At the dawn of the Revolutionary War, Carter was one of the wealthiest men in America, the owner of tens of thousands of acres of land, factories, ironworks–and hundreds of slaves. But incrementally, almost unconsciously, Carter grew to feel that what he possessed was not truly his. In an era of empty Anglican piety, Carter experienced a feverish religious visionthat impelled him to help build a church where blacks and whites were equals.
In an age of publicly sanctioned sadism against blacks, he defied convention and extended new protections and privileges to his slaves. As the war ended and his fortunes declined, Carter dedicated himself even more fiercely to liberty, clashing repeatedly with his neighbors, his friends, government officials, and, most poignantly, his own family.
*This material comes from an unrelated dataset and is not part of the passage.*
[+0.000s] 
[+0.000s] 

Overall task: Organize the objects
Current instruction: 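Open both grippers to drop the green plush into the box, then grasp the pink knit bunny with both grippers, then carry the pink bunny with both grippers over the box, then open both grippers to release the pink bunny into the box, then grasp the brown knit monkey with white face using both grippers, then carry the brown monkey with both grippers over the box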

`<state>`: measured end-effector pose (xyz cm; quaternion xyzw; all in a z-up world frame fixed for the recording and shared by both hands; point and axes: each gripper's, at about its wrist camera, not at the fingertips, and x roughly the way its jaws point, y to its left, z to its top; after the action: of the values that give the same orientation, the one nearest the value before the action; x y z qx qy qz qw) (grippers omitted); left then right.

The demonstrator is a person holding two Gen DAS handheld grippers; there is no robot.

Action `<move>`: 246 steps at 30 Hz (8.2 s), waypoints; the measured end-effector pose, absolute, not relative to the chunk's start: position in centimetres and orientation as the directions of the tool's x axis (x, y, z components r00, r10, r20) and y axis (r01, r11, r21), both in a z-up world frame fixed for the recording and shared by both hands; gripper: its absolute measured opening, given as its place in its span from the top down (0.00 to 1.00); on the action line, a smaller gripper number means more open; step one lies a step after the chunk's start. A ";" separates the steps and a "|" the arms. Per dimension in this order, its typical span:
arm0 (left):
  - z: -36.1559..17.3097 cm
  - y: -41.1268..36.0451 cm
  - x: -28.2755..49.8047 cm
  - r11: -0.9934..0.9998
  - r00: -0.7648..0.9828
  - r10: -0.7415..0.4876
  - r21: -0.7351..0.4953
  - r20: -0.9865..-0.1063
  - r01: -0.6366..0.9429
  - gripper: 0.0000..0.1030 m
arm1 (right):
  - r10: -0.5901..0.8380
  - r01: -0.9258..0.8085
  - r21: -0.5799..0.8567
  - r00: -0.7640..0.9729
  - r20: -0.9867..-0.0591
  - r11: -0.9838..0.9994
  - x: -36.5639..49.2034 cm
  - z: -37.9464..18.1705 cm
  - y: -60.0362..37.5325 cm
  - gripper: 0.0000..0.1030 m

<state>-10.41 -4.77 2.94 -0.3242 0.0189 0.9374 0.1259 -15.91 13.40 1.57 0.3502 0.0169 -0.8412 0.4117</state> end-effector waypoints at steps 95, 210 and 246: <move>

But Carter was not the only humane master, nor the sole partisan of freedom, in that freedom-loving age. Why did this troubled, spiritually torn man dare to do what far more visionary slave owners only dreamed of? In answering this question, Andrew Levy teases out the very texture of Carter’s life and soul–the unspoken passions that divided him from others of his class, and the religious conversion that enabled him to see his black slaves in a new light.
Drawing on years of painstaking research, written with grace and fire, The First Emancipator is a portrait of an unsung hero who has finally won his place in American history. It is an astonishing, challenging, and ultimately inspiring book.